The Journal of biological chemistry (1993), Volume 268, Page 15070
Abstract:
We have purified a high molecular weight complex (RC-1) from calf thymus nuclei that catalyzes a recombinational repair of double-strand gaps and deletions in DNA by gene conversion as well as cross-over events leading to cointegrant products. These have been detected by polymerase chain reaction analysis using oligonucleotide primer pairs that detect joined sequences originally present on only one or the other of the recombination substrates. RC-1 has an apparent molecular mass of about 550-600 kDa and contains at least five polypeptide chains: molecular masses about 230, 210, 160, 130, and 40 kDa.
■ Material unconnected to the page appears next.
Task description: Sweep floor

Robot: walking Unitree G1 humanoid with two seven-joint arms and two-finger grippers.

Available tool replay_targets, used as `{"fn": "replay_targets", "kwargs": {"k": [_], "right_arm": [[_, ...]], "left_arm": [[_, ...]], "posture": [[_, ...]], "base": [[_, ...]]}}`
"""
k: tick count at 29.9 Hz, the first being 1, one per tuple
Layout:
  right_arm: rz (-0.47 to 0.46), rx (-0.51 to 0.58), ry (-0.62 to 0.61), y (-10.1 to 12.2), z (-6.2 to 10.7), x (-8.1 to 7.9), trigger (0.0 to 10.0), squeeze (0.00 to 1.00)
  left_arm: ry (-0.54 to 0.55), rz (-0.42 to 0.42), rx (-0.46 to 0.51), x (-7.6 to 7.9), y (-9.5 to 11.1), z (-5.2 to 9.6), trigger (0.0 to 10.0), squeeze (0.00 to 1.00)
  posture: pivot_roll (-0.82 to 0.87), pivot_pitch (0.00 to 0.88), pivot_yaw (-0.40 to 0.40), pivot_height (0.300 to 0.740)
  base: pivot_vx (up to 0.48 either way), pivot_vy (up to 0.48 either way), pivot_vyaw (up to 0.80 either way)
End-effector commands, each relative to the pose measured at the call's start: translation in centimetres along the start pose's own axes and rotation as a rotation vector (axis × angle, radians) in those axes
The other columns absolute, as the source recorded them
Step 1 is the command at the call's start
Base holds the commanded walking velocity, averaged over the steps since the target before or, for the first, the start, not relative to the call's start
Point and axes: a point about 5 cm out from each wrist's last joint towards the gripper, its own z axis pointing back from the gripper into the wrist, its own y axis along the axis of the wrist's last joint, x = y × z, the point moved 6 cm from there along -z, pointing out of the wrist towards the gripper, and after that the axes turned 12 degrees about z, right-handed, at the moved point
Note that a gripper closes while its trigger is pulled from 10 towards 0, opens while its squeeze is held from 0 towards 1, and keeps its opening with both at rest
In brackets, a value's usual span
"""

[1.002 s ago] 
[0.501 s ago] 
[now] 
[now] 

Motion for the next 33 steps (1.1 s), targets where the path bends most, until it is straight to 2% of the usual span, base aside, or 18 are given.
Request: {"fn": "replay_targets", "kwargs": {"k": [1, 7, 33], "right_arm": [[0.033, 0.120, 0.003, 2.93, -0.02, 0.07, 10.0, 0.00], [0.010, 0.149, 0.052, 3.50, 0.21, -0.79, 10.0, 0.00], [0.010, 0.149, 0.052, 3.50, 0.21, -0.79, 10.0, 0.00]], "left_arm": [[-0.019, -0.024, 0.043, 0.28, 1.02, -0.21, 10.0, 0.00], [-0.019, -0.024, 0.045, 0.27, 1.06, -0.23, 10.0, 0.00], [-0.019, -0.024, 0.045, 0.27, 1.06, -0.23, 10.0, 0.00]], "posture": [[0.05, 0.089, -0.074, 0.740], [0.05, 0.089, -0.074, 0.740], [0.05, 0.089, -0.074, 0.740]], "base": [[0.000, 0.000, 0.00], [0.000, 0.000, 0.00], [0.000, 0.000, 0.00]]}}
RC-1 contains a DNA polymerase, identified as DNA polymerase epsilon, that co-purifies with RC-1. A DNA ligase, most likely mammalian DNA ligase III, and a 5'-3' exonuclease also copurify with the RC-1. Most preparations of RC-1 contain low levels of a double-strand endonuclease, 3'-5' exonuclease and single-strand nuclease activities. However, DNA helicase, terminal deoxynucleotidyl transferase, or DNA topoisomerase I and II were not detected in RC-1. The DNA polymerase and DNA ligase in RC-1 can act in concert to repair a multiply gapped DNA to a covalently repaired duplex. The bovine single-strand-binding protein stimulates the formation of the recombination products and the repair reaction mentioned above about 4-fold.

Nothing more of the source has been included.